The last of the 91 French soldiers to die was Trébuchon, “with a red hole in his right side”, probably a figure of speech as this expression comes from Arthur Rimbaud’s very famous poem “Le Dormeur du Val” (The Sleeper in the Valley). He was 40. He fell near the railway line with his message still in his hand. It read “Rassemblement à 11h 30 pour le ravitaillement – “Muster at 11.30 for food.” The armistice followed and the French withdrew without honouring their dead.
GERMANY: Lieutenant Tomas: After 11:00, he approached some American soldiers to let them know that, since the war was over, he and his men were vacating a house and it would be available. Unfortunately, no one had informed the Americans of the Armistice and they shot him.
Continuing Alfred’s story from last time, he had just started to dig in after the battle. We carry on in Alfred’s own words from his autobiography….
“Some of us were positioned in a quarry up in the front. This was a blessing as we were sheltered from direct shell fire. A friends and I excavated a sort of cave from the loose rock in which we sheltered, but had to be careful not to touch the roof as it was very loose. However, I and another friend called Taylor (he was an old friend from Burnley – We joined up together), were told to go forward and make contact with an advanced observation post. As we prepared to leave the shelter of the quarry – the valley was being heavily shelled – a badly wounded artillery officer staggered in. He was obviously dying, and as there were no doctors or medical orderlies in the area, we asked him if we could do anything. His answer was, “No, except for a cup of water, if you can spare it” I remember wondering if I should die with similar dignity.”

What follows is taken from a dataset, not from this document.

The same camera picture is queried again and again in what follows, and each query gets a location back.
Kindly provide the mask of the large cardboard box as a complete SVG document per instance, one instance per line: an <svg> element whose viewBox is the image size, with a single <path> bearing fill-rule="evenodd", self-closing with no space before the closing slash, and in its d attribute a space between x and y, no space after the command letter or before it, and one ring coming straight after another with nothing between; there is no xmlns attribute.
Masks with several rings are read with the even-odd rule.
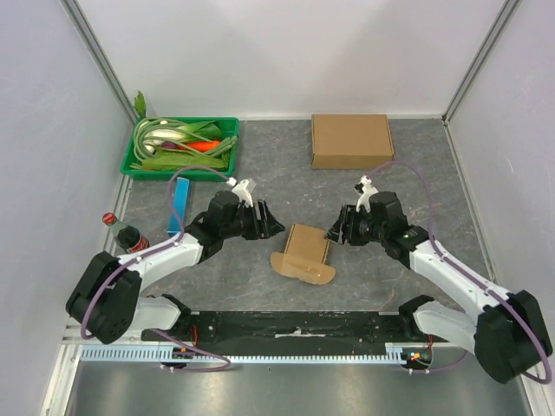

With some research I believe the artillery officer to be:
Lieutenant Thomas William Osgood, Royal Field Artillery as he is the only one that corresponds to the area, the burial and he is buried in the Quarry cemetery.
“Taylor and I went forward into what was practically “no man’s land” This was not being shelled and was quite quiet, though the ground was so thickly covered with British and German dead that we had to pick our way very carefully….. Taylor, however, bent down, staring into the face of a dead man, and seemed obsessed. I told him to stop it, or he was likely to go the same way, – we tended to be a bit superstitious. He was blown to pieces the next day…”
Taylor has to have been: 5738 Private William Taylor Knapton, A Coy, 20th Battalion, Royal Fusiliers. Son of Arthur and Lucy Taylor, of 65, Glen Eldon Rd., St. Anne’S-on-Sea, Lancs. He was aged just 21….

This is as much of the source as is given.